Шли мы по тропе. Колонна растянулась метров на двести. Я постоянно проверял самый конец хвоста группы — вроде никто не отставал. К этому времени ни один миноискатель уже не работал. Поэтому шли мы, как ходят спецназовцы, на чутье. Были настороженны, внимательны, в готовности. Но долго нам идти не пришлось — минут через двадцать-тридцать внезапно вдоль тропы по нам начинает работать пулемёт!..
Впереди меня шёл радист. Когда он начал уворачиваться в сторону, ему попали несколько пуль в спину. Пули разбили радиостанцию, которая, получается, его и спасла.
Почти сразу по нам начали работать огневые точки ещё и с флангов. Стало ясно, что боевики везде, и каждая тропа имеет засаду.
Замешательство длилось буквально какие-то доли секунды. Но всё, что мы в первый момент могли сделать, это упасть и попытаться хоть как-нибудь укрыться. Разведчик первым ушёл с тропы влево, мы с товарищем упали вправо. А там — обрыв! Я успел за что-то ухватиться, упереться ногами, подтянулся и не улетел вниз. А замкомбата скатился метров на сорок по снежному склону, с ним ещё человек пять или шесть. (Несколько суток они числились пропавшими без вести. Потом замкомбата всё-таки вывел их к своим. Он рассказывал, что когда они уже собрались вместе внизу, над ними прошли «духи». Сначала он принял решение открыть огонь на поражение. Но потом стало ясно, что «духов» очень много и они были выше по склону. Шансов их уничтожить и самим остаться в живых практически не было.)
В первый момент мне показалось, что те сорок-пятьдесят человек, которые шли за мной, погибли. Была абсолютная внезапность и полный охват огнём всей колон-ны — от первого до последнего матроса. Если в головной дозор стрелял только пулемёт спереди, то по всей колонне били ещё и с боков. От непрерывной стрельбы стало совсем светло. Плюс к этому «духи» подвесили осветительную миномётную мину на парашюте и продолжали расстреливать нас в упор.
Когда я подтянулся повыше, то прямо перед собой увидел тело погибшего разведчика, которого мы несли с самого начала. Я его развернул и стал им прикрываться. Пули в него попадали одна за другой… Получается, что он спасал меня даже уже мёртвый.

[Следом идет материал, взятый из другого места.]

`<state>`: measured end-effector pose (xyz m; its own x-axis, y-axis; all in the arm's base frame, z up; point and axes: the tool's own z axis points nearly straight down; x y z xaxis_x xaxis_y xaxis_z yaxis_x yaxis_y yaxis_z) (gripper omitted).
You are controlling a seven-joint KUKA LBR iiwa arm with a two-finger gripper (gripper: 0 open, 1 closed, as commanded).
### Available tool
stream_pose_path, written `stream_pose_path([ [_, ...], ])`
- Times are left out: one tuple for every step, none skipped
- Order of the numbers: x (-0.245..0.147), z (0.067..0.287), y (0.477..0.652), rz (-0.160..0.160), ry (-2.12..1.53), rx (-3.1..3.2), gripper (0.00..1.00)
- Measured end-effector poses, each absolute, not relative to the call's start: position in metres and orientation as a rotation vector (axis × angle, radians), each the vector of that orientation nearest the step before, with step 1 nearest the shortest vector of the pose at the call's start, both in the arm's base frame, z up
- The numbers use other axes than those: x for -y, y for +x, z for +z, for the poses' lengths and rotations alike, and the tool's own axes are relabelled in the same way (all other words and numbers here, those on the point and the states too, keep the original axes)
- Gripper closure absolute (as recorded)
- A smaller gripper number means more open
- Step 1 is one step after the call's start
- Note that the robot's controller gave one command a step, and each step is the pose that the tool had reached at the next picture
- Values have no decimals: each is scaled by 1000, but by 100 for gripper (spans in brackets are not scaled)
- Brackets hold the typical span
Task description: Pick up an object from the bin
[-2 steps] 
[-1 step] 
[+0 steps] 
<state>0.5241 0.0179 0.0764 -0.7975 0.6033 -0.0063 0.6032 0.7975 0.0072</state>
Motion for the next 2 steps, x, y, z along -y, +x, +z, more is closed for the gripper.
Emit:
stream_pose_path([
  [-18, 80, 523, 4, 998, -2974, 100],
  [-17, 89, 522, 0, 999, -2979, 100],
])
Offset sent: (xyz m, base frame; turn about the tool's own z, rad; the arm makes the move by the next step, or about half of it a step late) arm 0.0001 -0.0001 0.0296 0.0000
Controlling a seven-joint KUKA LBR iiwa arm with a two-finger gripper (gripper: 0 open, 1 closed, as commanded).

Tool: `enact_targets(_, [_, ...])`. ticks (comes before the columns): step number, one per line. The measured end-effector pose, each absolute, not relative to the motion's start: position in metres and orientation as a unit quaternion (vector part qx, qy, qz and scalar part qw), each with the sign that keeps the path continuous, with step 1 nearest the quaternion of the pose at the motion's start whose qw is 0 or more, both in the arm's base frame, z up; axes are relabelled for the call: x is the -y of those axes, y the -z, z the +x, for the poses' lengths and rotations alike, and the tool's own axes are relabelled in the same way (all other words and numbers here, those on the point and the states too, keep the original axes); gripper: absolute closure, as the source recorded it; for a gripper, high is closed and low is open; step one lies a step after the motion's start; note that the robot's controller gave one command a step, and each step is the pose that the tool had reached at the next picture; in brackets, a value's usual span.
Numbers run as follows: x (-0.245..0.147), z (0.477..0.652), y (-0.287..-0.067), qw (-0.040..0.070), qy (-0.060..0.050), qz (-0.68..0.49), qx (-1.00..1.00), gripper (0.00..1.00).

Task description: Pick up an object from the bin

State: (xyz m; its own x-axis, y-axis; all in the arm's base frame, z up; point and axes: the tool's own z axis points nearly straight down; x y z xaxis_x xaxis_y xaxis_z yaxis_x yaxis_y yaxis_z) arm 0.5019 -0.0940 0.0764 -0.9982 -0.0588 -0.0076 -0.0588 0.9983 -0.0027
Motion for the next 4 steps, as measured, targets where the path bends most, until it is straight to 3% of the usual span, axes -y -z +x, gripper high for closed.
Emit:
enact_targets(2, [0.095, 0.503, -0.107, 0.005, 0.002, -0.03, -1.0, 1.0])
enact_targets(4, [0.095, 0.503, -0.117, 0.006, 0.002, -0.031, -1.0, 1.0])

И вдруг наступает абсолютная тишина… И «дух» с явным нечеченским, а именно арабским акцентом, на ломаном русском языке предлагает нам сдаться. Всё как в фильме про немцев: «Урус, сдавайся! Гарантируем жизнь, еду и всё остальное…». Он повторил это несколько раз. Говорил ещё, что времени на раздумье не даст.
Отвечать ему смысла не было никакого. Я знал, что я-то уж точно не сдамся. У каждого из нас, а особенно у офицеров, была припасена граната Ф-1. Кольцо на гранате я вырвал и держу гранату в руке в готовности. В этом не было какого-то особого героизма. Просто все прекрасно знали, что подорваться лучше, чем испытать то, что приходилось переживать нашим в плену.